What to do: How many lines in the data below include the word "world"? State the number alone.

Information shown:
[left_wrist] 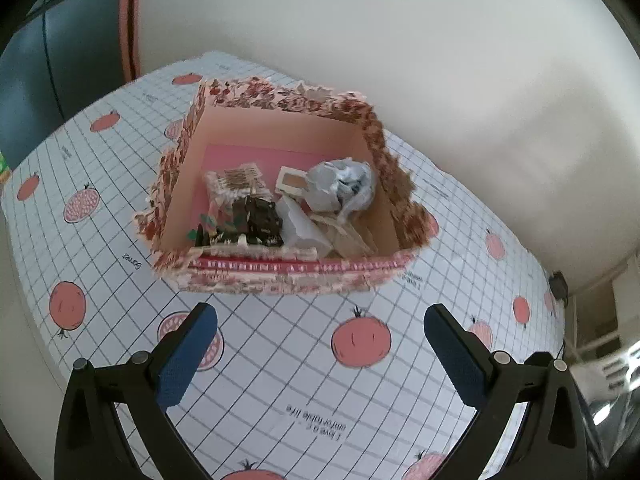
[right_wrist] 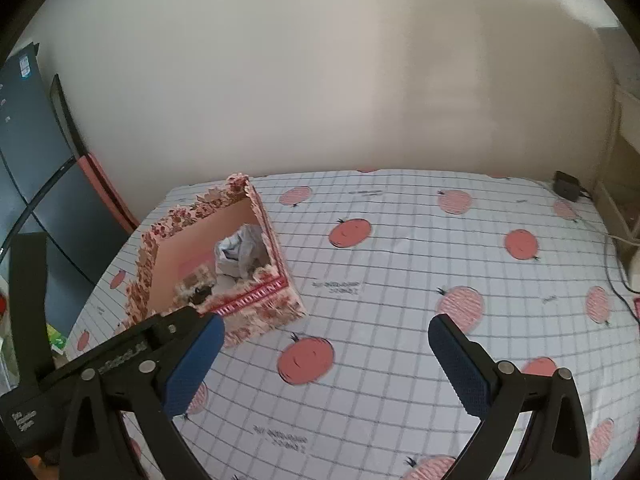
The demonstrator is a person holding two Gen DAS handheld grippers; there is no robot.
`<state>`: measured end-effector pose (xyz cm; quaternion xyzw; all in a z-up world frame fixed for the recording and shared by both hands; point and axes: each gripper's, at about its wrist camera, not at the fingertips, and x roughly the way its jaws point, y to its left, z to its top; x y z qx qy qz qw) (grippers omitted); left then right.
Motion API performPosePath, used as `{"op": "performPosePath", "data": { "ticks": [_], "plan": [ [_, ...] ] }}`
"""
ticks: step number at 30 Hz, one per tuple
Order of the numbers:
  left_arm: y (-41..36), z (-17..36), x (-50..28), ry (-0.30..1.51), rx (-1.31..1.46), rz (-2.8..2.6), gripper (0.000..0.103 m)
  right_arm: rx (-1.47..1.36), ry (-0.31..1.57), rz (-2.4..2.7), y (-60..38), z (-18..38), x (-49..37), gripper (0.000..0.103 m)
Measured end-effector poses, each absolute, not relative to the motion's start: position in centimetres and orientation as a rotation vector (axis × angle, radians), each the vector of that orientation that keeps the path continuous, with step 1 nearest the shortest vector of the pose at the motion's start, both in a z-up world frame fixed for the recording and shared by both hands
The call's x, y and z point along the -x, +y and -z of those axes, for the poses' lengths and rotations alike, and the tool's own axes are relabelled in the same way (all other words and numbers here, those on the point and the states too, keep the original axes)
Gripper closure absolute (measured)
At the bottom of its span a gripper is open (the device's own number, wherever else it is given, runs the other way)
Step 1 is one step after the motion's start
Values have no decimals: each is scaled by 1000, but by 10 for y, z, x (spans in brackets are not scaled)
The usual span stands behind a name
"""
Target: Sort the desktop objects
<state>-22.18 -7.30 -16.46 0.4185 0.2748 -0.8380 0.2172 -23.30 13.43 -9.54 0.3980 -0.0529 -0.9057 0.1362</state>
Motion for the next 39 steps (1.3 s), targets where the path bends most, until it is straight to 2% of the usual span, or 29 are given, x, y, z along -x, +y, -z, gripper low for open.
{"op": "performPosePath", "data": {
  "ticks": [22, 33, 39],
  "plan": [
    [-4, 135, 151, 412, -1194, 2437, 0, -1161, -239, 2689, 182, 84, 134, 0],
    [2, 122, 119, 458, -1195, 2448, 0, -1112, -199, 2712, 182, 64, 100, 0],
    [6, 114, 105, 426, -1175, 2446, 0, -1100, -181, 2725, 180, 57, 84, 0]
  ]
}}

Answer space: 2